* **WHAT TO PRODUCE**
Starting with the line that contains "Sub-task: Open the" and stopping after the line that contains "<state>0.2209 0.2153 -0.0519", copy the entries below exactly. Include nothing else.

* **Stored dataset items**
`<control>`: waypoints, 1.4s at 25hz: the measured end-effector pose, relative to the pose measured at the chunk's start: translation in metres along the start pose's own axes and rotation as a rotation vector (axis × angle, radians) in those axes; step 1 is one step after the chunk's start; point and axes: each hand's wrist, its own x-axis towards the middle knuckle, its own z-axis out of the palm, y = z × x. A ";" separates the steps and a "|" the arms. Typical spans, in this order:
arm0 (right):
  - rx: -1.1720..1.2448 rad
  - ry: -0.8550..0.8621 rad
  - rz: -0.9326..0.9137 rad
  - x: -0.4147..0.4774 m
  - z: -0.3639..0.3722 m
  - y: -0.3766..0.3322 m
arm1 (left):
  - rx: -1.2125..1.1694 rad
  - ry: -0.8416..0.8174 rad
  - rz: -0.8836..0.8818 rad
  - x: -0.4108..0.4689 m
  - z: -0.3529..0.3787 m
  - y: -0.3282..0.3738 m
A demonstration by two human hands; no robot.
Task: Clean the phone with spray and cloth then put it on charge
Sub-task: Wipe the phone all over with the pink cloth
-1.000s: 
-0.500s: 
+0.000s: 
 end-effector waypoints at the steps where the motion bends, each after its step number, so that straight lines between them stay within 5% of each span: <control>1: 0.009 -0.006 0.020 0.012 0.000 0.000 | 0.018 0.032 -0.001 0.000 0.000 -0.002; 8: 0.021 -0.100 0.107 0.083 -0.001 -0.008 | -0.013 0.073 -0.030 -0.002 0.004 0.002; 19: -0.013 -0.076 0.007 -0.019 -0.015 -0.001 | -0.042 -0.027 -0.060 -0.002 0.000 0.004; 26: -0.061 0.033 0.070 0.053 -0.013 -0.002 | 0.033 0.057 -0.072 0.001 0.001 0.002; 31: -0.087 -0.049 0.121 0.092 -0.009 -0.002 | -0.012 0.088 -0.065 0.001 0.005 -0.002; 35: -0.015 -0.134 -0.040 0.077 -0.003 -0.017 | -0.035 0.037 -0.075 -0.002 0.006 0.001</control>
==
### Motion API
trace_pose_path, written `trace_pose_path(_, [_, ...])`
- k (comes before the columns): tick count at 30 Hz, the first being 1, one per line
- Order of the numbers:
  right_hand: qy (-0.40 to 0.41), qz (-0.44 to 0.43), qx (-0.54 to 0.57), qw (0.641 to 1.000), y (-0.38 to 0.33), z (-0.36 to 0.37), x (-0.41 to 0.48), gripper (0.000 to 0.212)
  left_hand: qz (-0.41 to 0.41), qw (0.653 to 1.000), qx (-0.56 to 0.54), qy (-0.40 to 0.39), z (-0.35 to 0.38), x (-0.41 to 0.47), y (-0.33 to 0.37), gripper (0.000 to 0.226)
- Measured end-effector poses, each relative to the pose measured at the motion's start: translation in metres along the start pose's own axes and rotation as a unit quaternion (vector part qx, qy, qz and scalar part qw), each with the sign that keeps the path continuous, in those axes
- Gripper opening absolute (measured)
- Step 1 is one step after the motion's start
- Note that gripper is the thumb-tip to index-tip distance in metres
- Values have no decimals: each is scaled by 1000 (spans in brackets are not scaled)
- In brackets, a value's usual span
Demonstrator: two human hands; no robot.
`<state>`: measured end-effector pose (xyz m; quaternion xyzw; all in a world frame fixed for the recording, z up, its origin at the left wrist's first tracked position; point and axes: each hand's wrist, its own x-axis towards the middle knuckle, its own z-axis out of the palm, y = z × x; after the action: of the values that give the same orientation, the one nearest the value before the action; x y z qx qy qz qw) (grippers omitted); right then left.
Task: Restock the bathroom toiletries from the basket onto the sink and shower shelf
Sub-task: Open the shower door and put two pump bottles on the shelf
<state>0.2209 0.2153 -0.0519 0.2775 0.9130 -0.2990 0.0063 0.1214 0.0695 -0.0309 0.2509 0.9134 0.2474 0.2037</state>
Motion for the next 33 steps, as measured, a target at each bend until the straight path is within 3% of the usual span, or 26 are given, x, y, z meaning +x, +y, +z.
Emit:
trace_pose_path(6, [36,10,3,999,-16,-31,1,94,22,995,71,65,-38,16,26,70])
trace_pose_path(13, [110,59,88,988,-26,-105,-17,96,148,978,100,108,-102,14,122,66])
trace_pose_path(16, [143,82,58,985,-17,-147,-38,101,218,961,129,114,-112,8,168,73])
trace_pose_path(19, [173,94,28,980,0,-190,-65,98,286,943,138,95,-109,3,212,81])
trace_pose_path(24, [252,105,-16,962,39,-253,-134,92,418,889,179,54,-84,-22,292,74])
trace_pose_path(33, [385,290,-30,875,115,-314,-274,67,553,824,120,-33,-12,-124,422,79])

* **SOLUTION FOR THIS PROBLEM**
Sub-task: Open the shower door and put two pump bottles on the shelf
<state>0.2209 0.2153 -0.0519 0.2775 0.9130 -0.2990 0.0063 0.1214 0.0695 -0.0309 0.2509 0.9134 0.2474 0.2037</state>

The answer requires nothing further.